--- START ---

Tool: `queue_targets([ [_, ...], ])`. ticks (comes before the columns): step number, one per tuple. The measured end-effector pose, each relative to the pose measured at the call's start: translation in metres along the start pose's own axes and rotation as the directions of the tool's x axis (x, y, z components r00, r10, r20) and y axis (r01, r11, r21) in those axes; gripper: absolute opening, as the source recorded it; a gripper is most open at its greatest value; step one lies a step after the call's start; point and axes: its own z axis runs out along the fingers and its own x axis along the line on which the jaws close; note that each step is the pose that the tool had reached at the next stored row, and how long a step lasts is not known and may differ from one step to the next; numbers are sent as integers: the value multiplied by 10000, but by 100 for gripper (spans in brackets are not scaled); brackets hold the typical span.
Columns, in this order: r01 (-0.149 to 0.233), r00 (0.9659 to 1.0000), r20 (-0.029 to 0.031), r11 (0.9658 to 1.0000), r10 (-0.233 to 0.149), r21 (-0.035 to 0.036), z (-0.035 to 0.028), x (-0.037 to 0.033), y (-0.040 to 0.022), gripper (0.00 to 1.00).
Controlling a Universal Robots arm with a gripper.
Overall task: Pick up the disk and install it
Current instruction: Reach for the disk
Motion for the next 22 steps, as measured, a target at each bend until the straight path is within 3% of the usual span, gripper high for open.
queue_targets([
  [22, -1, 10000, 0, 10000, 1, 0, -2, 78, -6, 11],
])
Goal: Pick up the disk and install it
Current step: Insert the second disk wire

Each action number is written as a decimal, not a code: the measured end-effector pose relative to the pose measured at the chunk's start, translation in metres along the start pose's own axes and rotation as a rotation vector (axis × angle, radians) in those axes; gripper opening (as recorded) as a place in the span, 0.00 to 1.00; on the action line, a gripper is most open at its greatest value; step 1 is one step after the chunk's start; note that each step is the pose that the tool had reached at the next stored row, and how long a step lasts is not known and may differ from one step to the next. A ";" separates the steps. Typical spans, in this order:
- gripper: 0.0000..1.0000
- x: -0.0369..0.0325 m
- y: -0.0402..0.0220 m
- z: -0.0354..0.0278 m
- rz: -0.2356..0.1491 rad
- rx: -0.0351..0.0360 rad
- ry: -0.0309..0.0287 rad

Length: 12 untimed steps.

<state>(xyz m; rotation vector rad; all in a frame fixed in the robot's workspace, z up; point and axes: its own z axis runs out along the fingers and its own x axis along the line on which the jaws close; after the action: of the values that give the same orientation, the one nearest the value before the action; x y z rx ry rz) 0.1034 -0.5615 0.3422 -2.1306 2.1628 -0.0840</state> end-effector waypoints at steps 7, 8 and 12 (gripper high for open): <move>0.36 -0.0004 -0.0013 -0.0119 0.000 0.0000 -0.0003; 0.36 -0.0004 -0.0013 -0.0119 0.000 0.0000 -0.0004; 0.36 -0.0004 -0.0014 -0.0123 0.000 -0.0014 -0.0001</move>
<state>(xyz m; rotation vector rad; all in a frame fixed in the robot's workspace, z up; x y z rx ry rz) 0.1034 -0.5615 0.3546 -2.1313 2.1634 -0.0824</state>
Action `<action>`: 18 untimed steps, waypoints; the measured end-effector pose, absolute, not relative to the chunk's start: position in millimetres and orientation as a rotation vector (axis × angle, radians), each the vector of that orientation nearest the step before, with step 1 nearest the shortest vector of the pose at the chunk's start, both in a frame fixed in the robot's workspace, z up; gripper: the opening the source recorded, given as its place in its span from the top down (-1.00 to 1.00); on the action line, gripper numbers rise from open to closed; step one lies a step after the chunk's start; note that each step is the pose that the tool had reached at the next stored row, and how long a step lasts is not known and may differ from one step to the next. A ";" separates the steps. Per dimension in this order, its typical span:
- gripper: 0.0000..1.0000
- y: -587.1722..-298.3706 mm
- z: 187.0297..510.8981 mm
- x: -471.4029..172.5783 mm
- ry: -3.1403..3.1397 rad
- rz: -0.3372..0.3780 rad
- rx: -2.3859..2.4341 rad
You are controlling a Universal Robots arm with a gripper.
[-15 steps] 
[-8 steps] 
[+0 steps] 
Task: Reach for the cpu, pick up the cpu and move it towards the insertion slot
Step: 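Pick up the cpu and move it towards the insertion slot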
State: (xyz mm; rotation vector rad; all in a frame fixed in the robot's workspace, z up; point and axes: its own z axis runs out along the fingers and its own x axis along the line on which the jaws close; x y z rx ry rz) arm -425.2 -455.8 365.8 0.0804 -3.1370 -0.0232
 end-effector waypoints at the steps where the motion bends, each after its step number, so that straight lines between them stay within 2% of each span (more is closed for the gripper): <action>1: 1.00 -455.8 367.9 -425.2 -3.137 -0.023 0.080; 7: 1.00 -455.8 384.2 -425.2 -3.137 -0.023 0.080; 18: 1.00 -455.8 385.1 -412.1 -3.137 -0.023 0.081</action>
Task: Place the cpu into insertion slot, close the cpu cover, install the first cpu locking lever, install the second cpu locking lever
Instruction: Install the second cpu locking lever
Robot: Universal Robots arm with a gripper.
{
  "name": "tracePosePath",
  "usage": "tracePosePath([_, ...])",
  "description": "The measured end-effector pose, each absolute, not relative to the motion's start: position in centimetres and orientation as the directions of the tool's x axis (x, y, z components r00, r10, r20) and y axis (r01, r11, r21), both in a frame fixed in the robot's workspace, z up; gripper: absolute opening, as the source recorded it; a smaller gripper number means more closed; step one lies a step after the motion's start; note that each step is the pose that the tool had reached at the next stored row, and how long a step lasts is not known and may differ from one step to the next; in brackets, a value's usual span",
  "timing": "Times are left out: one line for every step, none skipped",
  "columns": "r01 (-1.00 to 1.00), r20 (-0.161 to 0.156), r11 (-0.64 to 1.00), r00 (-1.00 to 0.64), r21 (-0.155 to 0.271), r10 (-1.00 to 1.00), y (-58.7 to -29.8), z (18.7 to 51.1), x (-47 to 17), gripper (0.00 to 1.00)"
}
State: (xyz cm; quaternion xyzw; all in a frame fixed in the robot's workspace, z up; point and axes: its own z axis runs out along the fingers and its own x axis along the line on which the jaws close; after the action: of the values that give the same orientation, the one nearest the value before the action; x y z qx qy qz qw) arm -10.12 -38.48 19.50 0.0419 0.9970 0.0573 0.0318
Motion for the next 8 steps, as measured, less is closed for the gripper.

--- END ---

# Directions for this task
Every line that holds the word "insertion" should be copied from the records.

# Task response
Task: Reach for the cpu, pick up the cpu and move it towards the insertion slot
Step: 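Pick up the cpu and move it towards the insertion slot
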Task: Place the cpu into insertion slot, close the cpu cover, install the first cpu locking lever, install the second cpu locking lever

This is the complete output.